Well, now it is a multi-line patch, and it is more hacky... but this
works for me.  Suggestions for a better thing to do to upstream this
functionality would be appreciated.

--- openmpi-4.1.0/config/ompi_check_ucx.m4.orig 2021-01-26
11:13:55.753451526 -0600
+++ openmpi-4.1.0/config/ompi_check_ucx.m4 2021-01-26 11:25:56.738822308 -0600
@@ -26,7 +26,8 @@
           [AC_ARG_WITH([ucx],
         [AC_HELP_STRING([--with-ucx(=DIR)],
         [Build with Unified Communication X library support])])

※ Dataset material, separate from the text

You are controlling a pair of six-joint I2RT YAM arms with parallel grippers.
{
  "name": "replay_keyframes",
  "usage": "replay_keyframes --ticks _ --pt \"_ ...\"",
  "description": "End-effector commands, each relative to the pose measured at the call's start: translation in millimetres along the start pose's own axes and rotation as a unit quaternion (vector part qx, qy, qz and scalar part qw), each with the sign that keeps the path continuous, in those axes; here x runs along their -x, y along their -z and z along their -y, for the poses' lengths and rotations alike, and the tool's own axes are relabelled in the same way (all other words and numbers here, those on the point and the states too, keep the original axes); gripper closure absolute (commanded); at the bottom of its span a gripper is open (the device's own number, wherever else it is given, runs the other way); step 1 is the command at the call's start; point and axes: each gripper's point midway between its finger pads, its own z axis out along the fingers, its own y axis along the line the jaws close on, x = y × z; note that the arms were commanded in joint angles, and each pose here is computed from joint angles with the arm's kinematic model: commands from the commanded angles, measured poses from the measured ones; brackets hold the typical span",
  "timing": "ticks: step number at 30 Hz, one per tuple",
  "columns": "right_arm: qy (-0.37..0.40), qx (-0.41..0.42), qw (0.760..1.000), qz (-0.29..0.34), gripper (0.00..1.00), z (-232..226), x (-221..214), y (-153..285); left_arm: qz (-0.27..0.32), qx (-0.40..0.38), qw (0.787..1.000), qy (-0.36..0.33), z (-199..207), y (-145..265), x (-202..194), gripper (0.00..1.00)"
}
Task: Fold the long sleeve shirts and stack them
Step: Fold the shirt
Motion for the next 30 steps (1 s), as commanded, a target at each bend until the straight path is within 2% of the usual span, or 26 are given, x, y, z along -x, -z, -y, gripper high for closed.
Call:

-    OPAL_CHECK_WITHDIR([ucx], [$with_ucx], [include/ucp/api/ucp.h])
+    AS_IF([test "$with_ucx" != "from_runtime_env"],
+          [OPAL_CHECK_WITHDIR([ucx], [$with_ucx], [include/ucp/api/ucp.h])])
     AC_ARG_WITH([ucx-libdir],
         [AC_HELP_STRING([--with-ucx-libdir=DIR],
         [Search for Unified Communication X libraries in DIR])])
@@ -41,7 +42,7 @@
                                                     [ompi_check_ucx_dir=])],
                                              [true])])
                   ompi_check_ucx_happy="no"
-                  AS_IF([test -z "$ompi_check_ucx_dir"],
+                  AS_IF([test -z "$ompi_check_ucx_dir" || test
"$ompi_check_ucx_dir" = "from_runtime_env"],
                         [OPAL_CHECK_PACKAGE([ompi_check_ucx],
                                    [ucp/api/ucp.h],
                                    [ucp],

On Tue, Jan 26, 2021 at 12:04 PM Tim Mattox <tmat...@gmail.com> wrote:
>
> Ugh, apparently my one-line patch to
> openmpi-4.1.0/config/ompi_check_ucx.m4 wasn't sufficient on a fresh
> install... debugging...
>
> On Tue, Jan 26, 2021 at 10:16 AM Tim Mattox <tmat...@gmail.com> wrote:
> >
> > My environment modules were already setting LD_LIBRARY_PATH to point
> > to my UCX lib directory.
> >
> > The real problem was that OMPI's config/ompi_check_ucx.m4 was
> > recording the full path to the UCX library if it wasn't found in a
> > standard system location (e.g. /lib, /lib64, /usr/lib, etc.).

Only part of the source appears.